From the initial data service a map was created where you can choose a function, a job title and a region to find out visually whether a job is worth it. It pushes down per region.

Can also zone in to regions using a slider system.

A splendid and complex visualisation. (The winner)

Truck stops

Started with the idea of truck stops and which ones were safe.

Started looking for data on the Highways Agency site and found it wanting.

Found a map with decent truck stop sites.

Had the xml source and started to develop a scraper on Scraperwiki and got a view on Google maps.

Plotted all the points. Letter on the point shows how safe by analysing which ones had CCTV and various security measures.

Further on wanted to find out more about truck crime.

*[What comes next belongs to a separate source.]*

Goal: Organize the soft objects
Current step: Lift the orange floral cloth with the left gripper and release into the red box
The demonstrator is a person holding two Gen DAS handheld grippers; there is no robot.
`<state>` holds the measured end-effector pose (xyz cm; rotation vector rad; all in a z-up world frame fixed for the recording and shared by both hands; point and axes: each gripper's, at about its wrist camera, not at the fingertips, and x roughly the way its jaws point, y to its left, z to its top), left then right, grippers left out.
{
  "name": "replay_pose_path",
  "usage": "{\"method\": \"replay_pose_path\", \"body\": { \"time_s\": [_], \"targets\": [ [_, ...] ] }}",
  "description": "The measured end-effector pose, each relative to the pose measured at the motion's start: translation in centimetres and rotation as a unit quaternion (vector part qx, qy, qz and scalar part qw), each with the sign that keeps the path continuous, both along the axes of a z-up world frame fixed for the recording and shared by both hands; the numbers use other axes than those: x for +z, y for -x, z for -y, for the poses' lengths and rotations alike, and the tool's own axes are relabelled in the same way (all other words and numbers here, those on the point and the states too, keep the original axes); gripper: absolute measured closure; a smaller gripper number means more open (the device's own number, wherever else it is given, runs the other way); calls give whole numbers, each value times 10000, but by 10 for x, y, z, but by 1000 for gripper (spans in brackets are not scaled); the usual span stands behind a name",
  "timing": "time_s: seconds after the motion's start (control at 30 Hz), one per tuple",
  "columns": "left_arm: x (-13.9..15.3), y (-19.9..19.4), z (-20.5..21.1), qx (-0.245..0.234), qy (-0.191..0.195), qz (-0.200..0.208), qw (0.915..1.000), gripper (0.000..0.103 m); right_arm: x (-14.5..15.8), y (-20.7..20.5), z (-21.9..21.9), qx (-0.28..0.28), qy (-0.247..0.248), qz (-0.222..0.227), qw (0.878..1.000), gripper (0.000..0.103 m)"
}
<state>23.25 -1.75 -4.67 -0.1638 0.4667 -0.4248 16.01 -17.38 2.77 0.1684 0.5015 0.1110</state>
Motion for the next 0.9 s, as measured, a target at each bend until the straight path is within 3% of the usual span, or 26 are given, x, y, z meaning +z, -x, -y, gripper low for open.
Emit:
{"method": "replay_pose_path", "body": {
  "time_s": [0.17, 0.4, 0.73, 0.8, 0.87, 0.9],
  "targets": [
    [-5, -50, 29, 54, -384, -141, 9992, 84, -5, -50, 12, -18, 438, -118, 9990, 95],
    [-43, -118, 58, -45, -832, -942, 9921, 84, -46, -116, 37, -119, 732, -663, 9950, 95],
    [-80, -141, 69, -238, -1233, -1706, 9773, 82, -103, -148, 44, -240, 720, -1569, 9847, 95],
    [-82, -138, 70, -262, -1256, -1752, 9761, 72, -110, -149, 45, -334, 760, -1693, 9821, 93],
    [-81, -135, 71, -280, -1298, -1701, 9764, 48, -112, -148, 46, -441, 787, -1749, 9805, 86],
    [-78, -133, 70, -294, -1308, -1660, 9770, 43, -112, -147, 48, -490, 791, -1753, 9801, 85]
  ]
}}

Looked ast the TruckPol website and took the data from PDFs and put in a spreadsheet.

Updated the view with the information about crimes. Red ones not so great, blue are good and a purple is okay.

(Winner of the best scraper award from Scraperwiki and third place overall).

Take over watch

UK Takeover panel was the prime source of information showing all take overs in play. The aim was to create something to provide details about companies.

Had scraped data but needed to add sector and revenue to create context.

Also used Investigate.co.uk

Had a live table showing activity from the last two days.

Have different sectors and can pull information out to see what’s happening in different areas

Snow Holes

Creates a map showing areas affected by snow and see where the nearest snow hole is. (See snow hole blog)

Plantlife

How people move around the chemical world

Used Google Refine to play with the data. Pulled out the geocode to map where the companies were.

Google Fusion also used.

Top 100 chemical companies. Merged Google finance information with Isis.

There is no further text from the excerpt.